Dalam acara Energy Insights Forum bertajuk Harnessing Artificial Intelligence to Unlock Mining’s Next Frontier yang digelar di Hotel Fairmont Jakarta, Selasa (14/10/2025), Aryo menyatakan bahwa industri pertambangan Indonesia sedang memasuki era baru. Era ini ditandai dengan peran penting AI dalam meningkatkan efisiensi, produktivitas, serta keselamatan kerja. “AI akan menjadi kunci transformasi menuju efisiensi, produktivitas, dan keselamatan kerja yang lebih baik,” ujarnya.
Forum ini diinisiasi oleh KADIN Bidang ESDM bersama Katadata Insight Center (KIC) sebagai wadah strategis bagi pelaku usaha, pemerintah, dan lembaga riset untuk membahas masa depan industri tambang yang berbasis teknologi. Aryo menekankan bahwa kolaborasi lintas sektor menjadi keharusan agar AI tidak hanya menjadi tren, tetapi bagian integral dari sistem industri nasional.
Manfaat Penerapan AI dalam Industri Pertambangan
Menurut Aryo, penerapan AI dapat membantu perusahaan mengatasi berbagai tantangan klasik dalam sektor tambang, seperti efisiensi energi, produktivitas alat berat, hingga keselamatan kerja di lapangan. “AI adalah solusi abad ke-21 yang bisa menjaga posisi Indonesia sebagai produsen mineral terbesar dunia di tengah kompetisi global,” tuturnya.
Selain peningkatan kinerja, penggunaan AI juga dinilai berpotensi memperkuat tata kelola industri dan menekan praktik pertambangan ilegal.
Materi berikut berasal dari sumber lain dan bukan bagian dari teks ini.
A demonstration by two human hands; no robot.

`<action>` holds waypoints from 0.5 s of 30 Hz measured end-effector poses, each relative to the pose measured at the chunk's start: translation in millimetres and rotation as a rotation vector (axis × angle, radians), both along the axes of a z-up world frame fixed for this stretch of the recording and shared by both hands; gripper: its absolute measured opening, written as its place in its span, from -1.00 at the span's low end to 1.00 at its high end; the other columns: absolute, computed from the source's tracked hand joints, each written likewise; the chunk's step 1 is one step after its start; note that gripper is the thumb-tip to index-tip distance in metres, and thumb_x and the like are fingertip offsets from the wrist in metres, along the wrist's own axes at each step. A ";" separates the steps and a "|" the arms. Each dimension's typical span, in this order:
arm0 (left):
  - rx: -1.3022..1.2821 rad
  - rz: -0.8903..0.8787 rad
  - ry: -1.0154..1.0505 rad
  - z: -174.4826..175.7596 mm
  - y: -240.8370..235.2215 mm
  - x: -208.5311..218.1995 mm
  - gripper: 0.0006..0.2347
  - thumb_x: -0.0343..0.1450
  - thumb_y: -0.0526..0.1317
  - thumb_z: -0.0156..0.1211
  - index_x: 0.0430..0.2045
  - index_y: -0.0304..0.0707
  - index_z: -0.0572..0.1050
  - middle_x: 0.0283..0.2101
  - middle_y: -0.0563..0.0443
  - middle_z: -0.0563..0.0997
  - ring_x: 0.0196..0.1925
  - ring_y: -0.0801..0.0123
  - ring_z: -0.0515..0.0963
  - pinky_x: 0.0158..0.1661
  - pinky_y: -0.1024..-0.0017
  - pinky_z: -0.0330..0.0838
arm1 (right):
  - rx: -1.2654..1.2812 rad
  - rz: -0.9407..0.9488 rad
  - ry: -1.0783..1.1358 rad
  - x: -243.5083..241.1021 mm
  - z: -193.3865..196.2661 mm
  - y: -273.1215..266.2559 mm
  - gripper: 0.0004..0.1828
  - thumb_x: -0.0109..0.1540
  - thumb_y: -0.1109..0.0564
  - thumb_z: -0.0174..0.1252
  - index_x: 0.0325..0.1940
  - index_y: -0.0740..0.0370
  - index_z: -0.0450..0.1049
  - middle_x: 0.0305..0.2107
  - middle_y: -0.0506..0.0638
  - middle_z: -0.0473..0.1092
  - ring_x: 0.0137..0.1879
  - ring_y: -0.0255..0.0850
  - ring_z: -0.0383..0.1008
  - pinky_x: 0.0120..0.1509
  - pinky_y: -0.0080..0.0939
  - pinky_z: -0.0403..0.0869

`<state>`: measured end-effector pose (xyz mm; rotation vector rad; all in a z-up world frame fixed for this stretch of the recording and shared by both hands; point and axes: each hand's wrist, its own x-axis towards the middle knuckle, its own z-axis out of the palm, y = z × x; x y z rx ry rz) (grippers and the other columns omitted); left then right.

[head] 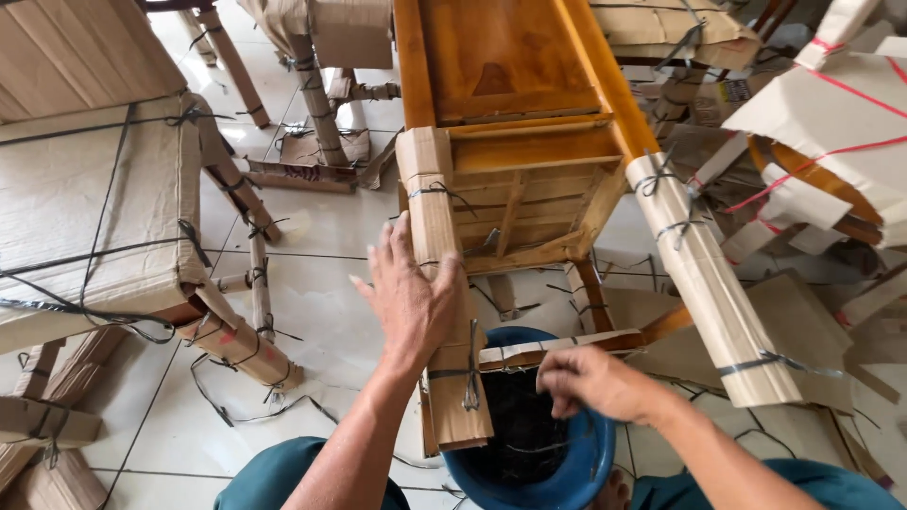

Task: The person wraps the legs of a wooden chair with cardboard and secures them using black plastic zip ties. They repeatedly tie and twist the zip ties around the cardboard-wrapped legs to ensure the wrapping is held in place.

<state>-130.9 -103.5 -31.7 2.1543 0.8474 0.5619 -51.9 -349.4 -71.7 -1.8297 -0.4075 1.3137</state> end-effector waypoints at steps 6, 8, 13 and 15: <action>0.179 -0.393 -0.239 46.2 -40.3 -34.3 -0.48 0.47 0.20 -0.16 -0.08 -0.21 0.61 0.08 -0.06 0.62 -0.12 0.24 0.61 -0.14 0.26 0.40 | 0.304 -0.188 -0.288 -7.2 72.3 -17.7 -0.77 0.35 0.15 0.12 -0.15 0.37 0.60 -0.60 0.07 0.43 -0.48 -0.16 0.48 -0.46 -0.28 0.40; -0.112 -0.614 -0.198 65.1 -58.8 -43.9 -0.34 0.40 0.28 -0.14 0.08 -0.36 0.53 0.17 -0.21 0.57 -0.19 0.23 0.69 -0.22 0.30 0.59 | 0.358 -0.199 -0.340 -9.5 84.5 -15.9 -0.77 0.34 0.11 0.13 -0.14 0.31 0.61 -0.62 0.03 0.42 -0.51 -0.21 0.45 -0.49 -0.32 0.34; -0.242 -0.708 -0.439 60.8 -83.3 -45.5 -0.71 0.51 -0.11 0.03 -0.10 -0.27 0.65 -0.04 -0.12 0.71 0.02 0.24 0.70 -0.04 0.42 0.67 | 0.631 -0.114 -0.222 -19.2 68.1 -3.2 -0.77 0.39 0.10 0.06 -0.04 0.18 0.61 -0.55 -0.08 0.37 -0.55 -0.36 0.21 -0.52 -0.38 0.27; -0.342 -0.564 -0.439 36.5 -77.8 -39.4 -0.77 0.50 -0.17 0.07 -0.24 -0.25 0.69 -0.18 -0.01 0.72 -0.10 0.37 0.68 -0.10 0.47 0.59 | 0.617 -0.140 -0.212 -21.7 67.5 -1.7 -0.76 0.38 0.07 0.09 -0.10 0.23 0.62 -0.58 -0.12 0.30 -0.52 -0.37 0.19 -0.50 -0.40 0.22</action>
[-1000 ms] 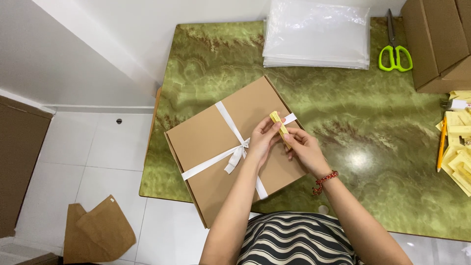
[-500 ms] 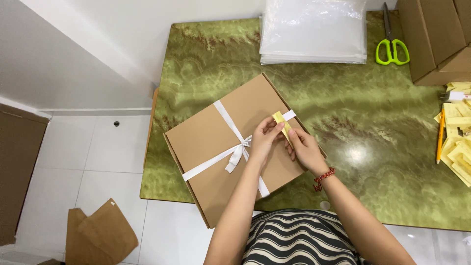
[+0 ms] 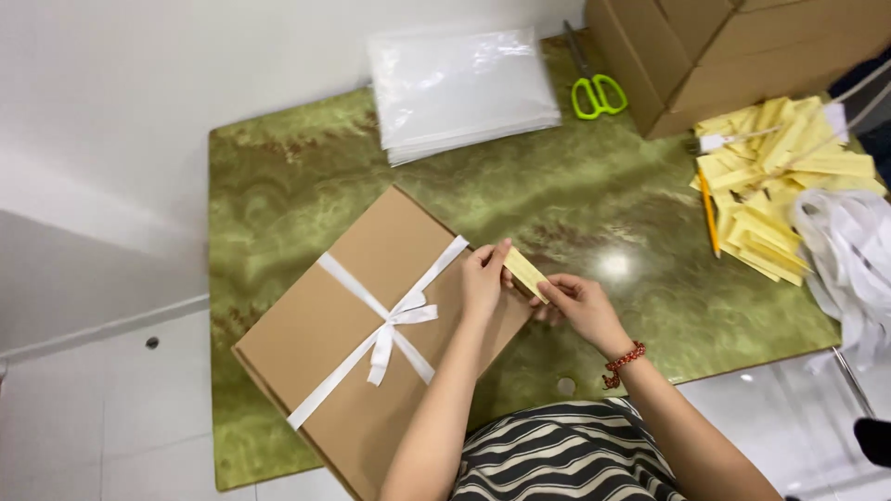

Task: The person unpacks a cardboard box, removes bubble wrap, and takes out a folded gray garment. They place the garment on a hanger and hang it on a clothing rack. The person then closes the box, ties it with a ribbon, and later opens another box to remove a purple garment.

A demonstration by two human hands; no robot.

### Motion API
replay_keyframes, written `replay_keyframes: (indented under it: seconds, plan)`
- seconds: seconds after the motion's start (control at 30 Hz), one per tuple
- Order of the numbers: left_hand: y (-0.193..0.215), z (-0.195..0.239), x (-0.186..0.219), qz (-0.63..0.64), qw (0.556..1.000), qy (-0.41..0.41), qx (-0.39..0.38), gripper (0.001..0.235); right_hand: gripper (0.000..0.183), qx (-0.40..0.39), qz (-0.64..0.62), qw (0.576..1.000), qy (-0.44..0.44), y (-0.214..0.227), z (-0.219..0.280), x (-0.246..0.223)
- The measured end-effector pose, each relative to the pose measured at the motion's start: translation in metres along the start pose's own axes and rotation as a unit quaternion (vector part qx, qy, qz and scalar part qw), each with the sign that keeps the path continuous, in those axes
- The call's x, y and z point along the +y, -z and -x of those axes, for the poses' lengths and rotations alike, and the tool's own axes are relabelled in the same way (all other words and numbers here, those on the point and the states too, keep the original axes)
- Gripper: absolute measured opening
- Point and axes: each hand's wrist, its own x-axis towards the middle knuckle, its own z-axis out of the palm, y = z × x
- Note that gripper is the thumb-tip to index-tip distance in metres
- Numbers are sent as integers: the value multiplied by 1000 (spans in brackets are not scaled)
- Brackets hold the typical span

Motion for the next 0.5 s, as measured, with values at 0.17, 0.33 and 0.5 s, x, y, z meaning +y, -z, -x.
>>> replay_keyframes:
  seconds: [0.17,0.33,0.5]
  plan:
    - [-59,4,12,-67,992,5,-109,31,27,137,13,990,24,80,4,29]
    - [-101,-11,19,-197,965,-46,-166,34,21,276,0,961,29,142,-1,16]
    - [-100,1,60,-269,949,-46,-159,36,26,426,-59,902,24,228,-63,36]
Teknologi ini memungkinkan analisis data real-time, memantau aktivitas di lapangan, dan memastikan transparansi proses eksplorasi hingga pengolahan.
Data Menarik dari McKinsey & Company
Dalam forum yang sama, McKinsey & Company memaparkan data menarik tentang penerapan AI di pabrik pengolahan. Berdasarkan data tersebut, penerapan AI mampu meningkatkan throughput hingga 15 persen dan menekan biaya operasional sebesar 10 persen. Teknologi seperti AI-enabled drill and blast bahkan mampu meningkatkan produktivitas alat berat hingga 20 persen.
Komitmen KADIN dalam Integrasi Inovasi
KADIN sendiri berkomitmen menjadikan forum seperti ini sebagai ajang berbagi pengetahuan berkelanjutan. Melalui Buletin Energi yang diterbitkan setiap bulan, KADIN terus mendorong integrasi kebijakan dan inovasi untuk menjadikan sektor ESDM Indonesia semakin kompetitif, inklusif, dan siap menghadapi era digitalisasi industri global.